[Required action] Only one stretch of the data below is wanted: the lines from the one with "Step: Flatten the" through the one with "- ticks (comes", repeated exactly.

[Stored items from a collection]
----

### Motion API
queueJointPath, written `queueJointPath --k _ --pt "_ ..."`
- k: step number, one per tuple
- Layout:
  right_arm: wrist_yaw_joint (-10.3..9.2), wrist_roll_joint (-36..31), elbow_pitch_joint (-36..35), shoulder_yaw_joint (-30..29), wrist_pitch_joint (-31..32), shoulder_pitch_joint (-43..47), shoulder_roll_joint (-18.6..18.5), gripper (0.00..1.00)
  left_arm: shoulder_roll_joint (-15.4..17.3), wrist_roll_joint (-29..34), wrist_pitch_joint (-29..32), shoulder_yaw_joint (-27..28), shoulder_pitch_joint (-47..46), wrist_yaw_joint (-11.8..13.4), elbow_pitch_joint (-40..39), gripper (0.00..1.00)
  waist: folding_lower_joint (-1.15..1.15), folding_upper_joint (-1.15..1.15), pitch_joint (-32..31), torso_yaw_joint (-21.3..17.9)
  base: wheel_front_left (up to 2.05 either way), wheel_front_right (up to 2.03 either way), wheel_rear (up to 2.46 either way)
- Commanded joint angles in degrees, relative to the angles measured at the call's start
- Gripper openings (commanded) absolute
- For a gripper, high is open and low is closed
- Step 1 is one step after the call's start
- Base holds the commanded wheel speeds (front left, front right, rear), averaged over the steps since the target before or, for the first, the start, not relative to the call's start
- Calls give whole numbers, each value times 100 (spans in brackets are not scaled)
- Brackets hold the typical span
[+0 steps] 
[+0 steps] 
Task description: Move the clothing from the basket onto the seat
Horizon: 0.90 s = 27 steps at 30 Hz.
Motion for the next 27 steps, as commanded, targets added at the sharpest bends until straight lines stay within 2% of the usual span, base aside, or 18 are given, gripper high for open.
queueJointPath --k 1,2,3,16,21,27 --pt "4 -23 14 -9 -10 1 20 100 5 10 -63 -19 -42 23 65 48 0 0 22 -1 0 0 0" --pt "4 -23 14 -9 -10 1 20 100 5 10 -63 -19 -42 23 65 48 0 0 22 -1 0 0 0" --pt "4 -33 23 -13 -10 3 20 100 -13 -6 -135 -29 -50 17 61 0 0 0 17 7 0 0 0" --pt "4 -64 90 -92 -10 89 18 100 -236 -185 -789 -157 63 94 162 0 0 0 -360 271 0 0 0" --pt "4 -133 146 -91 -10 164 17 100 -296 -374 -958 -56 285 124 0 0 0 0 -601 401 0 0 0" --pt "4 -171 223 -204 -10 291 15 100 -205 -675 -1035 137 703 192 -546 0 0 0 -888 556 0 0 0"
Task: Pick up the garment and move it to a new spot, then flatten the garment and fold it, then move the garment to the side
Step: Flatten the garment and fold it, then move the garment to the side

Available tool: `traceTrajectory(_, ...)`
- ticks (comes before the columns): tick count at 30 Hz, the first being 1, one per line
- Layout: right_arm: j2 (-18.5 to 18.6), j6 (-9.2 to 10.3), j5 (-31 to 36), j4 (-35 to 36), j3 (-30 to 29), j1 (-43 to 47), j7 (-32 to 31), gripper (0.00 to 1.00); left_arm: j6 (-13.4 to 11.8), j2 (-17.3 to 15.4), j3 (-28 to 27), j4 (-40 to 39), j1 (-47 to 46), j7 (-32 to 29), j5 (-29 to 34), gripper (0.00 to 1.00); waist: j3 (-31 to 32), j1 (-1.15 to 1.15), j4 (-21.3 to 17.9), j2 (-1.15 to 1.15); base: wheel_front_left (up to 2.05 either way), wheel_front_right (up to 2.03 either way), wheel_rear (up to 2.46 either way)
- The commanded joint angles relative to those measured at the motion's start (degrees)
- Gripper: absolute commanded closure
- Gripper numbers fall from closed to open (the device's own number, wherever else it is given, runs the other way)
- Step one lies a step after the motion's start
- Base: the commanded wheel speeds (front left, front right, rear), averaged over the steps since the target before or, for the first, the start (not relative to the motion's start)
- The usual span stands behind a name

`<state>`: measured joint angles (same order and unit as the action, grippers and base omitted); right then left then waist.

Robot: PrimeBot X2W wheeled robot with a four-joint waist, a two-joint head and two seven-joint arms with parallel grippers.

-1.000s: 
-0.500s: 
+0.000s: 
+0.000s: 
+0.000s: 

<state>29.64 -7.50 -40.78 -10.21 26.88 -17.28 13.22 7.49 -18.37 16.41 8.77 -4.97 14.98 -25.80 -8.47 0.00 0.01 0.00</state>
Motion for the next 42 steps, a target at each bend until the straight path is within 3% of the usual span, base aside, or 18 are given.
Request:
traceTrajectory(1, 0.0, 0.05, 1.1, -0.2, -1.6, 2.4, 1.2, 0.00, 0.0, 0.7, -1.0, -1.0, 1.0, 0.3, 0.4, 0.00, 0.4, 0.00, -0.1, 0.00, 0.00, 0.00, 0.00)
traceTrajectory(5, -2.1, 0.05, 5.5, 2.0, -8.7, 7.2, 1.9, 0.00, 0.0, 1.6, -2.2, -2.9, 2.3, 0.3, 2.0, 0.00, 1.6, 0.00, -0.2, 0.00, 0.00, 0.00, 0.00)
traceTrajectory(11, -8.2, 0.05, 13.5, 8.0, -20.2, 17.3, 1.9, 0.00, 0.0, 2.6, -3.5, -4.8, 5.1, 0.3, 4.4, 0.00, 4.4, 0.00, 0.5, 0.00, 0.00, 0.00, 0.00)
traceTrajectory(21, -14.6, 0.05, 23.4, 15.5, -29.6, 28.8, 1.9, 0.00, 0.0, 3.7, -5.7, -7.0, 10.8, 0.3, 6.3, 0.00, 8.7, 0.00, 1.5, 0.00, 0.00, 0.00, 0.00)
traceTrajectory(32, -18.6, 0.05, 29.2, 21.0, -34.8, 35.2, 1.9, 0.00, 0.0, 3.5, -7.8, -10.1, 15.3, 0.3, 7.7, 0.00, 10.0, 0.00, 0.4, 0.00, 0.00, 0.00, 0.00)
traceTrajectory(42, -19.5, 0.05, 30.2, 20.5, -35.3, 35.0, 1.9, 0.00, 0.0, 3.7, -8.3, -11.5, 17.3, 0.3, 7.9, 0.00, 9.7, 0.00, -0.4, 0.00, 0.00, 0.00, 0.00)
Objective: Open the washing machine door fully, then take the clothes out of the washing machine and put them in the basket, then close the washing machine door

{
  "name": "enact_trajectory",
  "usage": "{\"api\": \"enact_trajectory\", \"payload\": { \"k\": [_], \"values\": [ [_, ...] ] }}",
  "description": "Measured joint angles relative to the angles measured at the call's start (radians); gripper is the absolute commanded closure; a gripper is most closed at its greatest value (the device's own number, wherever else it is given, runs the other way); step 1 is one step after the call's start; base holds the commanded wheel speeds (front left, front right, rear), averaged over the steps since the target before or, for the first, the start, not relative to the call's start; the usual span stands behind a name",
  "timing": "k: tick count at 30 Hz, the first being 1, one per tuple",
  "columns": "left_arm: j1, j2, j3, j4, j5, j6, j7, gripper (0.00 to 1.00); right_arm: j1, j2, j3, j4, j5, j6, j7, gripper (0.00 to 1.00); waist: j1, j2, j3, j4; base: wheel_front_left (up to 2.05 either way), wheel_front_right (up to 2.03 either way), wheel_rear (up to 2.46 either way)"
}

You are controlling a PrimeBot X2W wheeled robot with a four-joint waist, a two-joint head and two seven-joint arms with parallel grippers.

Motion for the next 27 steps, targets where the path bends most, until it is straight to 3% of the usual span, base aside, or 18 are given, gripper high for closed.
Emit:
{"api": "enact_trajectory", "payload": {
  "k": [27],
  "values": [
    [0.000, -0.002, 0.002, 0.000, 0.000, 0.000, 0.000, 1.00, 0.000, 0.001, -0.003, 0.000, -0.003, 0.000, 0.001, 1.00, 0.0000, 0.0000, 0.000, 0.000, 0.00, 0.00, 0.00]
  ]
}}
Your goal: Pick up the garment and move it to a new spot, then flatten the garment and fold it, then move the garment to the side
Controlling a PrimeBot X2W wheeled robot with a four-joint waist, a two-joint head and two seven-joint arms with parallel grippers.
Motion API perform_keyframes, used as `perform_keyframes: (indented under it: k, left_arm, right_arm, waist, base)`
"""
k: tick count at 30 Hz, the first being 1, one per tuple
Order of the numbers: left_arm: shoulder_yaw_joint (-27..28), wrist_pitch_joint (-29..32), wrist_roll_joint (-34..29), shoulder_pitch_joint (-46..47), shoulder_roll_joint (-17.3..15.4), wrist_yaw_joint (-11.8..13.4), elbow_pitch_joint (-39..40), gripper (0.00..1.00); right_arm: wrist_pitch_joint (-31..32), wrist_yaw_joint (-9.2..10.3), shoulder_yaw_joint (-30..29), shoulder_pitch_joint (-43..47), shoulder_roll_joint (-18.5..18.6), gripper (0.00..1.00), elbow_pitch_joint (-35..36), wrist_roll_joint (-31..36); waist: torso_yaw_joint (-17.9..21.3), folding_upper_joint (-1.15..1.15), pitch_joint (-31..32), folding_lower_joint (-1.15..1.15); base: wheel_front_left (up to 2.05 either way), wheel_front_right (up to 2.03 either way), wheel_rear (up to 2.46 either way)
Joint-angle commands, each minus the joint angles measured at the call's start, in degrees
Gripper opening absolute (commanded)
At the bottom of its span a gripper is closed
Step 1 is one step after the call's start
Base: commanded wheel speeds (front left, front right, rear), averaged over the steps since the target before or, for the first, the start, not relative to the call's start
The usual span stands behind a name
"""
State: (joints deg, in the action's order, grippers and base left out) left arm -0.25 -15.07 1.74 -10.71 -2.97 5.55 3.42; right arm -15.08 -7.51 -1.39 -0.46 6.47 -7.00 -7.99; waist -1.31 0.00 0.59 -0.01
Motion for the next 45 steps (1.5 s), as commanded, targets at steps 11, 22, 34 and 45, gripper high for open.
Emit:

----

[Answer for this exercise]
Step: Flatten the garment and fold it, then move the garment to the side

Available tool: `traceTrajectory(_, ...)`
- ticks (comes before the columns): tick count at 30 Hz, the first being 1, one per line

This answer leaves nothing further to address.